Para anggota dewan yang duduk di deretan kursi depan itu disebut sebagai ‘’front-bencher’’. Mereka menjabat sebagai menteri sungguhan, dan dari pihak oposisi menjadi menteri bayangan.
Para anggota kabinet yang tidak memegang jabatan menteri atau menteri bayangan duduk di kursi deretan belakang, dan disebut sebagai ‘’back-bencher’’.
Para back-bencher ini tidak punya hak bicara, tetapi boleh menjadi suporter atau pemandu sorak. Setiap kali terjadi debat dan ada pernyataan yang dianggap tidak tepat para back bencher akan berteriak ‘’Huuuu….’’
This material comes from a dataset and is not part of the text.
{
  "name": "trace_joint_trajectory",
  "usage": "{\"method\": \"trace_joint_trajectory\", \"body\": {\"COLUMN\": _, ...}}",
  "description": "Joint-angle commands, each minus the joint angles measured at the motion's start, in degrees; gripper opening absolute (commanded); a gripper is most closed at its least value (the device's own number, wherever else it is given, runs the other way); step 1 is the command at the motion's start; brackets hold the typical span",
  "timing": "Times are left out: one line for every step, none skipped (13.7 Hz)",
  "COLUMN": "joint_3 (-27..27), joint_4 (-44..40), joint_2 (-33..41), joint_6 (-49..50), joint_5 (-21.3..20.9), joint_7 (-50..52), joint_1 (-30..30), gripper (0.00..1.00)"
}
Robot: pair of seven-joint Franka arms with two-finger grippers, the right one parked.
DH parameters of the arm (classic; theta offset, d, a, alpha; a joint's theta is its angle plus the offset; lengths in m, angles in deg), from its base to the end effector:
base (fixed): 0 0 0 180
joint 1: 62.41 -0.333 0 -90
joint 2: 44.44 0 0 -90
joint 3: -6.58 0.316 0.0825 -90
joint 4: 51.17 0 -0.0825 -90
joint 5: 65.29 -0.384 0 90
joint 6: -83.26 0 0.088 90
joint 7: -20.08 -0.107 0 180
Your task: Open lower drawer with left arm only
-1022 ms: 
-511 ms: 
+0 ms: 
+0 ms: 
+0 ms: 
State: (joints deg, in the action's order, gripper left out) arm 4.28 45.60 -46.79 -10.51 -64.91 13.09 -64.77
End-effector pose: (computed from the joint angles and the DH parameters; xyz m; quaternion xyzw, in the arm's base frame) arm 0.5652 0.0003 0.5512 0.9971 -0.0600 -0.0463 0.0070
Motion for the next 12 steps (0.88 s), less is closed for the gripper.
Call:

Ketua dewan bertugas memimpin rapat parlemen yang berisi debat kebijakan pemerintah. Sang speaker atau ketua dewan tidak ikut berbicara, tetapi dia pegang palu untuk mengendalikan sidang.
Setiap kali sidang berlangsung pasti banyak terjadi perdebatan. Tidak jarang saling hujat dengan nada keras, dan back benchers meramaikan perdebatan dengan teriakan-teriakan dari belakang.
Sang ketua dewan harus sabar mendengarkan debat, meskipun debat itu dianggap bertele-tele. Kalau sampai terjadi keributan saling tuding dan hujat, sang ketua dewan baru bertindak dengan meneriakkan, ‘’Order..order’’. Kalau ketua dewan sudah meneriakkan ‘’order’’ ruang sidang pun tenang kembali.
Ketua dewan tidak perlu mematikan mik untuk menertibkan sidang supaya kembali ke ‘’order’’. Meskipun sedang berlangsung berjam-jam, ketua dewan harus sabar menunggu. Kalau kemudian terjadi deadlock maka jalan yang diambil adalah voting.